In early 2008, I was working for a company that was using Ruby on Rails as the framework behind the application we were building. For the most part we were happy with Rails, but there were things we wanted to do that Rails was just not a good fit for. First we realized that what had started as a Web 2.0 application was anything but that. Instead, we came to the conclusion that we were building a rather large portal application.
For all of its pros, Rails has a few cons as well. I won't go into all of them now, but the biggest disadvantage we found was that Rails doesn't want to help you write complex portal applications. It wants you to build smaller, simpler applications—at least, at the time it did. With Rails 3.0 on the horizon, that may change.
In addition to building this large portal, we decided we wanted to split our application into many applications. The advantages we saw were smaller code bases that were easier to maintain and separate applications that were easier to scale. We also could push updates and new features sooner, because we didn't have a gigantic code base to worry about.
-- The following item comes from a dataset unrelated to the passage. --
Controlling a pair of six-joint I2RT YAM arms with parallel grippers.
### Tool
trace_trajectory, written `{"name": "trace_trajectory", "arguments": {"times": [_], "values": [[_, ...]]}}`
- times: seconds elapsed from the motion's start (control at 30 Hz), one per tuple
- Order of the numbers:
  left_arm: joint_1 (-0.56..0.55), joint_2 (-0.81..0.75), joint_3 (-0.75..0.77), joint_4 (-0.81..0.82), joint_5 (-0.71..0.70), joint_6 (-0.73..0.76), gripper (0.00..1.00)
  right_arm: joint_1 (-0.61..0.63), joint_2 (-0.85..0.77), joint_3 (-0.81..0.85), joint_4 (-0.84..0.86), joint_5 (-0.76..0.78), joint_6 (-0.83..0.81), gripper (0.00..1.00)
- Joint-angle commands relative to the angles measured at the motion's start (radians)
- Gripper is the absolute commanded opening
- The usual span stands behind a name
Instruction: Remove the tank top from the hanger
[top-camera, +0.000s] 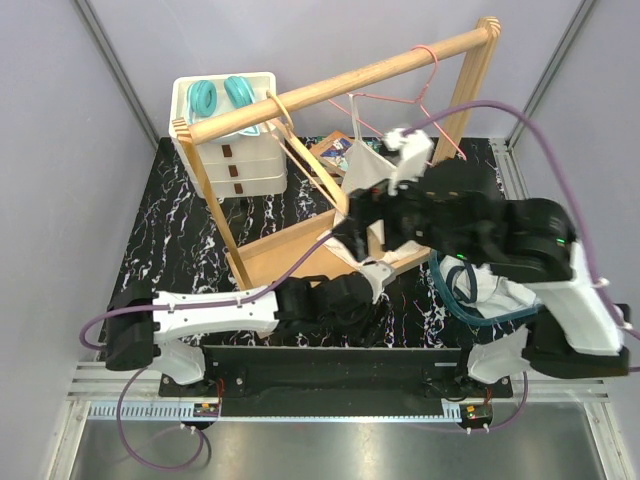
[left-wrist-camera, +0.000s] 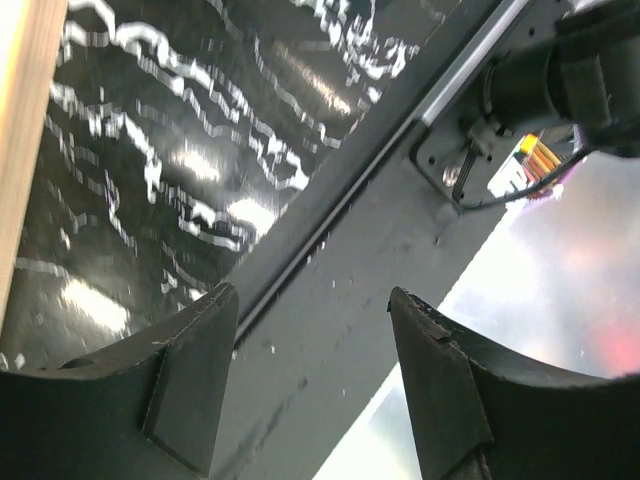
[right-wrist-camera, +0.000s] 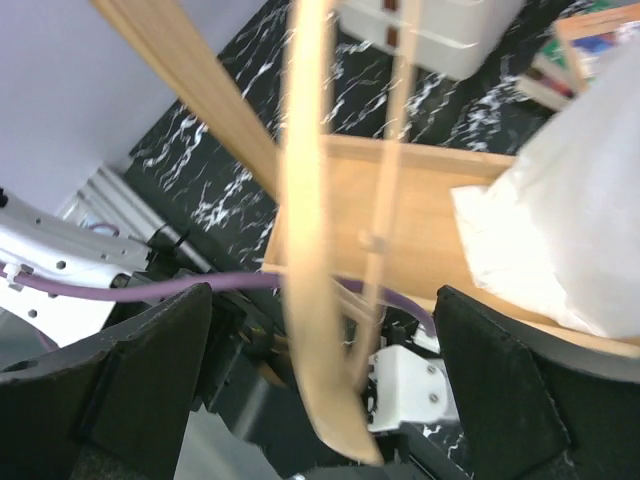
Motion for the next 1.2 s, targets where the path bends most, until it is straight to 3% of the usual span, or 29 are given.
{"name": "trace_trajectory", "arguments": {"times": [0.0,0.33,0.43,0.57,0.63,0.73,0.93,1.03,1.17], "values": [[0.019,0.053,0.096,0.035,0.027,0.085,0.66,0.0,-0.132,-0.104,-0.002,0.161,0.055,1.0],[0.022,0.074,0.024,0.113,0.035,0.093,0.63,0.0,-0.287,-0.236,-0.012,0.227,0.141,1.0],[0.022,0.056,-0.012,0.167,-0.033,0.111,0.61,0.0,-0.309,-0.252,-0.045,0.289,0.173,1.0],[0.024,0.025,-0.062,0.272,-0.059,0.128,0.59,-0.006,-0.326,-0.282,-0.154,0.495,0.222,1.0],[0.022,0.027,-0.054,0.294,-0.041,0.139,0.57,-0.067,-0.321,-0.289,-0.231,0.537,0.23,1.0],[0.022,0.039,-0.033,0.29,-0.002,0.144,0.54,-0.258,-0.32,-0.324,-0.225,0.44,0.158,1.0],[0.021,0.014,-0.046,0.276,0.021,0.154,0.51,-0.398,-0.268,-0.341,-0.158,0.438,0.005,1.0],[0.021,-0.019,-0.068,0.259,0.033,0.147,0.49,-0.589,-0.232,-0.322,-0.041,0.277,-0.108,1.0],[0.016,-0.126,-0.131,0.256,0.045,0.127,0.47,-0.708,-0.153,-0.258,0.024,0.091,-0.138,1.0]]}}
We identified three main problems. First, we wanted to let each application maintain its own set of routing, but we wanted the other applications to be able to use the dynamic routing we had become accustomed to in Rails. We didn't want to hardcode URLs in the other applications; we wanted them generated by the application they would be linking to. Second, we wanted to share views and layouts among these applications. We didn't want to have to deal with SVN externals, GIT submodules, or symlinks. We wanted to be able to quickly say, "Here is a URL for a layout. Render it like you would a local layout." Finally, we wanted to share models and libraries throughout all these applications without having to worry about packaging them and redeploying all these applications each time we made a bug fix to a model.
With these goals in mind, I set out to find a Ruby web framework that would help us achieve these goals. After downloading and testing nearly 20 frameworks, I was at a loss for the solution we needed. Then I found Rack.1 Rack bills itself as a framework for frameworks. It is a middleware abstraction layer that lets framework developers get on with developing their framework without worrying about things like parsing requests and talking with application servers. Within a few hours I had a simple MVC-based framework up and running, and the Mack Framework was born.
I then spent the next year building and developing a large feature set for Mack, including all the libraries to handle distributed routes, views, and models. During that time I was asked time and again to make these components available outside the Mack framework for others to use. In April 2009, I announced an early version of a library I dubbed Distribunaut.
Distribunaut2 is a port of one-third of the distributed features that are found in Mack. In particular, it focuses on making it incredibly easy to distribute models and other Ruby classes. You will not find distributed views/layouts and routes in Distribunaut. The reason is that they are too specific to each of the web frameworks out there, and coding for each one would be a lot of work.
So with that brief history of Distribunaut, let's look at what it can do for us.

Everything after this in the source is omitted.